After two frustrating years of trying to update the way the game is broadcast, Rogers is basically going back to the tried and true -- or at least the way it was before they took over.
Gone is big-city-hip-earring-sporting-skinny-pants-wearing George Stroumboulopoulos, replaced by small-town-homey-pun-spouting Ron MacLean, back in the Hockey Night In Canada host's chair after being shuffled aside two years ago.
Also not coincidentally, many of them go against the plans Rogers proudly announced after it signed a record 12-year, $5.2 billion deal with the NHL in 2013.
When it comes to hockey in Canada, change isn't always welcome.
``There's going to be a greater emphasis on Saturday nights," says Scott Moore, president of Sportsnet and NHL for Rogers.
``The first two years of the deal we were doing 500 productions a season, producing games every night of the week. When you're doing that much it's easy to think that Saturday's just another night and it's not.
``We want to make it special again."
To that end, the rotating roster of panelists has been ended. Instead, there will be three mainstays joining MacLean at the round table: Nick Kypreos, Kelly Hrudey and Elliotte Friedman. Kypreos and Hrudey, for the most part, won't be seen nationally anywhere else. (Kypreos will appear on Toronto Maple Leafs regional broadcasts and Friedman will also be seen on Wednesday games along with Doug MacLean and Daren Millard.)
``There was a lack of consistency in the past," Moore said.
Rogers plans to stay the course on its plans to promote the game's stars, but does intend to show more features in the pre-game show and during the game when possible.
It has also resurrected After Hours, the show that followed the Saturday late game until Rogers axed it two seasons ago. That means a larger role for veteran reporter Scott Oake.
``There are a lot of great stories around the western teams and we need to tell them," Moore said. The fact that ratings for the late games tanked last season may also have played a part in that change.
There will be notable absences. Those shown the Hockey Night In Canada door along with Stroumboulopoulos were Glenn Healy, P.J. Stock and Damien Cox.
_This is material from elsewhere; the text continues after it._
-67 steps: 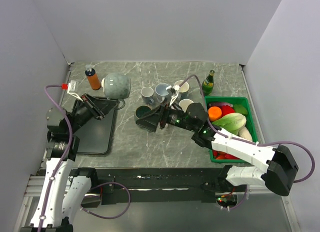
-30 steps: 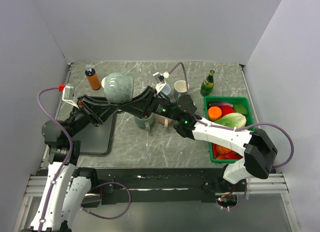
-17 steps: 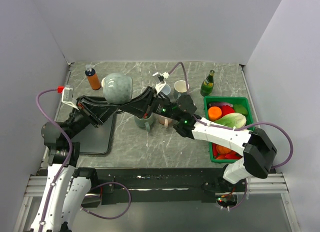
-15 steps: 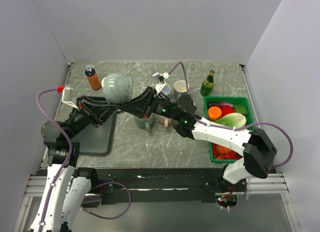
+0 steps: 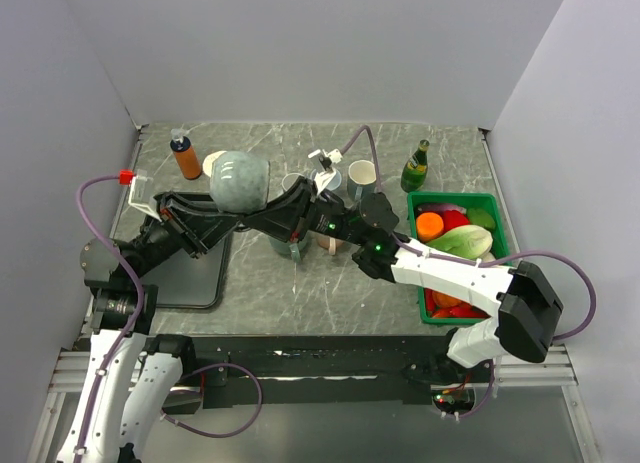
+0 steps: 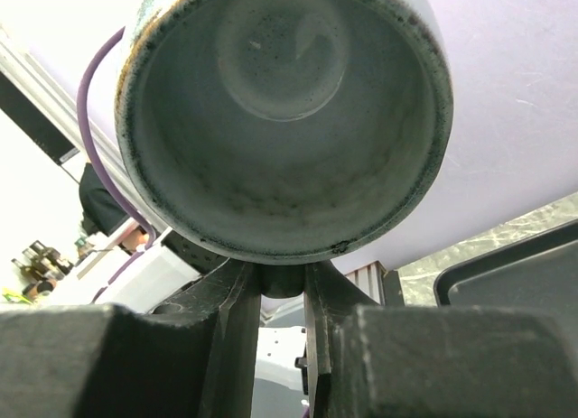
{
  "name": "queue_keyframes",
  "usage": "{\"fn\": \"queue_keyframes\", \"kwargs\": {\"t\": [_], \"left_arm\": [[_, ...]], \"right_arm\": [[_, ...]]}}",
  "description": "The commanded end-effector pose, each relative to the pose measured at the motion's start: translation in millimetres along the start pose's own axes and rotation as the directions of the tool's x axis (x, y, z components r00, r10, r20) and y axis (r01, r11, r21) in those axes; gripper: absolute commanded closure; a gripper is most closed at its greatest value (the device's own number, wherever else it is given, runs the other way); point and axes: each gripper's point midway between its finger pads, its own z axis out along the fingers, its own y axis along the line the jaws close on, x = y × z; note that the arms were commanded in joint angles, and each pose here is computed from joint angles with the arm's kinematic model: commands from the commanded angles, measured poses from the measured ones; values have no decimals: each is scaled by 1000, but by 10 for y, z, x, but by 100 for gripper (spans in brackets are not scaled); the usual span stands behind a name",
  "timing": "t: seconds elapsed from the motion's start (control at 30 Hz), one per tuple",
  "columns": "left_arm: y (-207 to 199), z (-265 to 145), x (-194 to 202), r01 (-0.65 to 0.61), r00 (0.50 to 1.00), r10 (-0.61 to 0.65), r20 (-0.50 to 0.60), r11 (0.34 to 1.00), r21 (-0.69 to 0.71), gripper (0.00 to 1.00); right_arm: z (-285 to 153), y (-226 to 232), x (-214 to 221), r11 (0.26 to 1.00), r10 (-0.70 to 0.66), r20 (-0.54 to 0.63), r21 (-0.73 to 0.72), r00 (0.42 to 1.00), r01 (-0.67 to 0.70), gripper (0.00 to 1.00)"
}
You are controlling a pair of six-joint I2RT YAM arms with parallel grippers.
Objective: Turn the mug right side up
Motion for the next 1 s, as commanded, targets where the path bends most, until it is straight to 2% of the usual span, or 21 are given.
{"fn": "queue_keyframes", "kwargs": {"t": [0.0,0.13,0.23,0.63,0.83,0.97], "left_arm": [[-414,-31,-228,-198,980,193,52,974,106,81],[-451,-61,-219,-243,970,240,44,964,103,78],[-494,-83,-218,-272,962,269,40,956,106,72],[-517,-128,-201,-304,953,301,40,948,91,65],[-479,-145,-187,-326,945,325,23,943,63,58],[-496,-195,-269,-372,928,372,25,928,-5,43]], "right_arm": [[-58,304,-265,995,-64,67,-71,996,69,100],[-76,328,-258,994,-79,52,-73,996,83,100],[-87,357,-234,992,-90,36,-84,995,93,100],[-187,380,-206,989,-120,8,-87,993,120,100],[-148,153,-195,994,-107,-11,21,994,107,100],[-132,-154,-127,982,-96,-50,160,994,103,100]]}}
There will be a notable addition, sort of. David Amber will host the Saturday night late game as MacLean heads off to one of the small towns featured on the Sunday night game, no doubt setting records for airline points.
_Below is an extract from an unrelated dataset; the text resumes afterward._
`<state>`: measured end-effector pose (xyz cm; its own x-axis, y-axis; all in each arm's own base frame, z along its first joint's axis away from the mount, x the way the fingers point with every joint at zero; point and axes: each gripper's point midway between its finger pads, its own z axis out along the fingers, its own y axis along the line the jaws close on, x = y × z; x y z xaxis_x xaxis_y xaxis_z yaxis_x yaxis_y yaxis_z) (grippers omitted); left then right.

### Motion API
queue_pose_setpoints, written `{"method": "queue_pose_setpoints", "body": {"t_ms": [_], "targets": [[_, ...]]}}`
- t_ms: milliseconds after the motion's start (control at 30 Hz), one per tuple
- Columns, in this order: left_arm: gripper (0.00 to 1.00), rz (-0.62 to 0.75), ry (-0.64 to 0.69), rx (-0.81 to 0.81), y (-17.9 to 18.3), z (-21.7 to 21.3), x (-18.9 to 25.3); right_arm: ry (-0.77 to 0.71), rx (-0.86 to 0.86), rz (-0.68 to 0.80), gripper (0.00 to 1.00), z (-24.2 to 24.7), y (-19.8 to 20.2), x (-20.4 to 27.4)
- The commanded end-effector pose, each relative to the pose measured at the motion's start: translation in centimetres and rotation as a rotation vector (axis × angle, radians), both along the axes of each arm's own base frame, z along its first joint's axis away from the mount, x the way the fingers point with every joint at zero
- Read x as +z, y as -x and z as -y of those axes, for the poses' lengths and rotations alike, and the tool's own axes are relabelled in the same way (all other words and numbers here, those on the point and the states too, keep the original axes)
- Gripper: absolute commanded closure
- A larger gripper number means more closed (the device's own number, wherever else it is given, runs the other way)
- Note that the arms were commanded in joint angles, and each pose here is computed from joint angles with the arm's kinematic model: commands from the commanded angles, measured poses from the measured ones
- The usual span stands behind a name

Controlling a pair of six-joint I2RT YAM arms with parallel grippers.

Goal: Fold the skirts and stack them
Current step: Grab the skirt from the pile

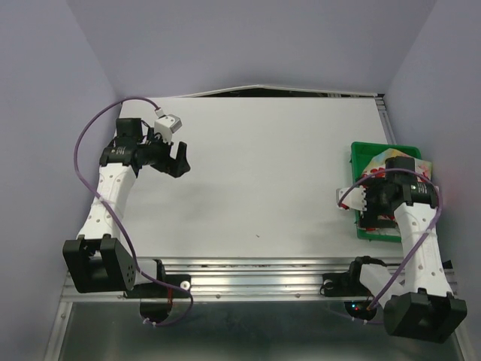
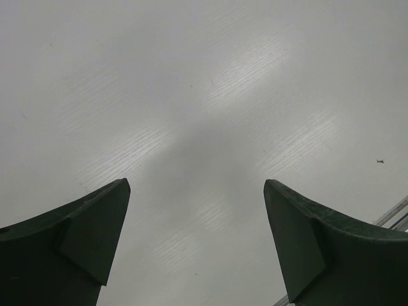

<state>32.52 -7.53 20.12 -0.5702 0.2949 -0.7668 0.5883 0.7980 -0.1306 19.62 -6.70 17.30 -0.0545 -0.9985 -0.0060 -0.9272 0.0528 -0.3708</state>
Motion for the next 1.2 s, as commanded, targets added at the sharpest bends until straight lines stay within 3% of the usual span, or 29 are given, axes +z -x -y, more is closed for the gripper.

On the ice, there will be one notable change. Expect to see more of the referee cam that was used effectively during the World Cup of Hockey.
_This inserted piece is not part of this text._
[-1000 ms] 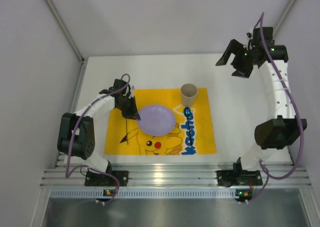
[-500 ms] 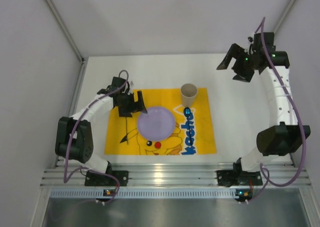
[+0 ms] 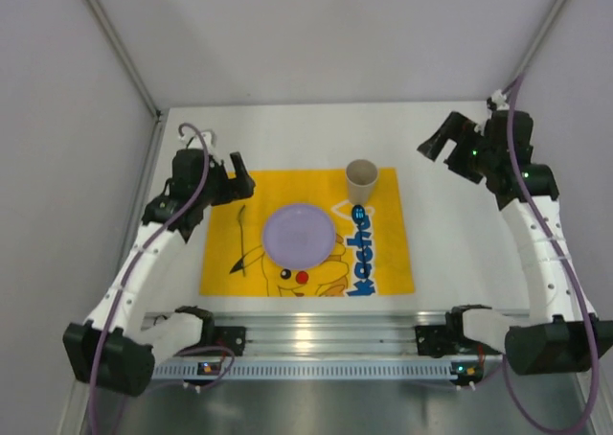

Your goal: Set the dinner table for one person

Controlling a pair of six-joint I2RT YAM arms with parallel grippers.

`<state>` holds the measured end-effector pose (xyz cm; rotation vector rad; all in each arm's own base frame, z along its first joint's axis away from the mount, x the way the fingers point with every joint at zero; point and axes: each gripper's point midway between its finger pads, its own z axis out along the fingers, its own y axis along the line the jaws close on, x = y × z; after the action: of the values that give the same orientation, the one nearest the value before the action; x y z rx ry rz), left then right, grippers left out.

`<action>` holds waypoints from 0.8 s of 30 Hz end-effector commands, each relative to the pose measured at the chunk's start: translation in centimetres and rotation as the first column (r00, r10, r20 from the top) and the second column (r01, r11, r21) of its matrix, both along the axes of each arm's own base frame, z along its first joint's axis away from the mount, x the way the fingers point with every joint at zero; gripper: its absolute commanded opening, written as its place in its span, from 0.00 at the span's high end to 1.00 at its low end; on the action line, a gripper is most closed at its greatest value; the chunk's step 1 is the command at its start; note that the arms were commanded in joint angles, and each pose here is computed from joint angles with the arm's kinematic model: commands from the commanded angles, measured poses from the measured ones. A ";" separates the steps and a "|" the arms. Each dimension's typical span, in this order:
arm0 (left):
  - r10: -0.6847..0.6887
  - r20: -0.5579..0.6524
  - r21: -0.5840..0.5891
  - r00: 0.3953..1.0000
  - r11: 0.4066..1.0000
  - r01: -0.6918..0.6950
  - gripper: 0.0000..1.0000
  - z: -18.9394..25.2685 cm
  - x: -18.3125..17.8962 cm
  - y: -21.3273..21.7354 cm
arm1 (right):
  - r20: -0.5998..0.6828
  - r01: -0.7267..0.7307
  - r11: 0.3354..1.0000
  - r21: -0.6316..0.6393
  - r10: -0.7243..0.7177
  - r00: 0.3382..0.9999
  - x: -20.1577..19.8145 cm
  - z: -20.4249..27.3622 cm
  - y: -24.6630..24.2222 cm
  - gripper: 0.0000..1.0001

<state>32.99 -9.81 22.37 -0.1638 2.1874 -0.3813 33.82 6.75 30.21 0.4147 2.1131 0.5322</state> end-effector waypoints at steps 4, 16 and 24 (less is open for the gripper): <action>0.118 0.265 0.091 0.957 0.985 -0.147 0.01 1.2 -3.1 4.6 | -0.116 0.011 1.000 0.027 -0.008 0.993 -4.4 -7.7 0.6 0.00; 0.078 -0.105 0.258 0.991 0.965 -0.049 0.03 -6.1 -4.1 5.0 | -0.137 -0.240 0.955 0.175 0.265 0.954 -6.3 -11.5 5.1 0.00; 0.128 -0.048 0.309 0.991 0.945 -0.107 0.03 -6.0 -3.0 6.2 | -0.106 -0.281 0.949 0.142 0.297 0.949 -5.8 -10.5 6.1 0.00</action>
<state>28.70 -4.55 14.63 -0.1262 2.3420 -0.0276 26.47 11.71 16.53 0.3342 2.3829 0.8225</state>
A new supplier has improved the quality of the camera, providing some of the great video viewers saw during the tournament. More of that will be seen during the NHL season.
Moore says that in addition to personnel matters, viewers should note a change in tone.
``You'll see a different pace," he says. ``We'll be more relaxed in the studio, but we'll be getting to the arena quicker. The story is in the arena, not in the studio.
It will feel more comfortable."
Like an old pair of slippers, perhaps?
While the performance of the seven Canadian NHL teams will be the biggest factor in boosting ratings, Moore believes the World Cup has already set the stage for a rebound.
``One of the great things about the World Cup of Hockey was that it was the perfect pulpit for young stars with Team North America," Moore says. ``Fans woke up and realized they're in for a lot of exciting hockey from these guys."
The fact many are on Canadian-based teams -- there are benefits to being bad -- will help.
While many point to the return of MacLean as a possible ratings boost, the fact is that impact will be minimal.
``Personalities make a difference, but the biggest personalities and the reason people tune in is the stars on the ice," Moore says, adding that he expects to see ratings rise this season because he's almost certain that at least one Canadian team will make the playoffs.
``The odds of this happening again are so remote, I can all but personally guarantee it won't," he says.
If it does, no amount of deck-chair-shuffling or returns to happier times will make a difference.